How to complete this task: State how many lines in the following entries hold the word "pixels". The reply is that number only.

Start of Records for the exercise

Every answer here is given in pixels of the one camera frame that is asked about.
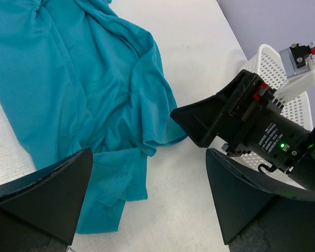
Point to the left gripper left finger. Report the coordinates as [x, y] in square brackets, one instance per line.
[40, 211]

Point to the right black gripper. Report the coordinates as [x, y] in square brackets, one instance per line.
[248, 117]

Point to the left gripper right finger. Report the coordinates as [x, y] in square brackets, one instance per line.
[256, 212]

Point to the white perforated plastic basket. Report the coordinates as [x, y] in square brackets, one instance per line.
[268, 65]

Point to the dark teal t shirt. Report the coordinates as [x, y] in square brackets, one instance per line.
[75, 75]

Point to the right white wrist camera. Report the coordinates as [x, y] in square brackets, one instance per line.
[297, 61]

End of Records for the exercise
Start of Records for the exercise

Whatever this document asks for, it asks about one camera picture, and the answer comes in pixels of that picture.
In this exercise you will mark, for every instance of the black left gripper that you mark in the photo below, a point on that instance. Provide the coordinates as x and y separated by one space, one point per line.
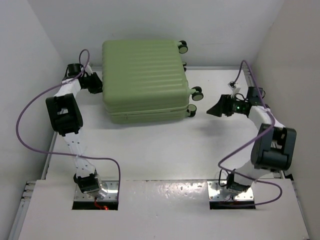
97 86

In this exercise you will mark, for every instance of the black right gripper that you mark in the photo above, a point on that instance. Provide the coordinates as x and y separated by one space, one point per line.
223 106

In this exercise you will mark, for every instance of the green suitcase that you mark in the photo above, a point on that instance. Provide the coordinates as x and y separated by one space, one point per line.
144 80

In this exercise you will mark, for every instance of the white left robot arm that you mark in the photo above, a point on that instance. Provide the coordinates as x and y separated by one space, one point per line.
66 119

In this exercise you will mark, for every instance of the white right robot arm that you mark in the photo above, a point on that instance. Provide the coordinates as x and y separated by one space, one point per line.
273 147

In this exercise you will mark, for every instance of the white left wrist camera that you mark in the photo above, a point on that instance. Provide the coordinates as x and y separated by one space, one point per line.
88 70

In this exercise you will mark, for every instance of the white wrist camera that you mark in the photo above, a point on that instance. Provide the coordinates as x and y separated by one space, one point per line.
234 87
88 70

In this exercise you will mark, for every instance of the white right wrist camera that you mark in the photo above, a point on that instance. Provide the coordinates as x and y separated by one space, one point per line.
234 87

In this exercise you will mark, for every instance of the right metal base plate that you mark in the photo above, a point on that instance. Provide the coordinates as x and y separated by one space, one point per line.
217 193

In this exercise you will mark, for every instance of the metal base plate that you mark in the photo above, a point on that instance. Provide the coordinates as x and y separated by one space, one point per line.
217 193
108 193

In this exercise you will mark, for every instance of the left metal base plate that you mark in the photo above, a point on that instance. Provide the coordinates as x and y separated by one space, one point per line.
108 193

End of Records for the exercise

Written answer: 2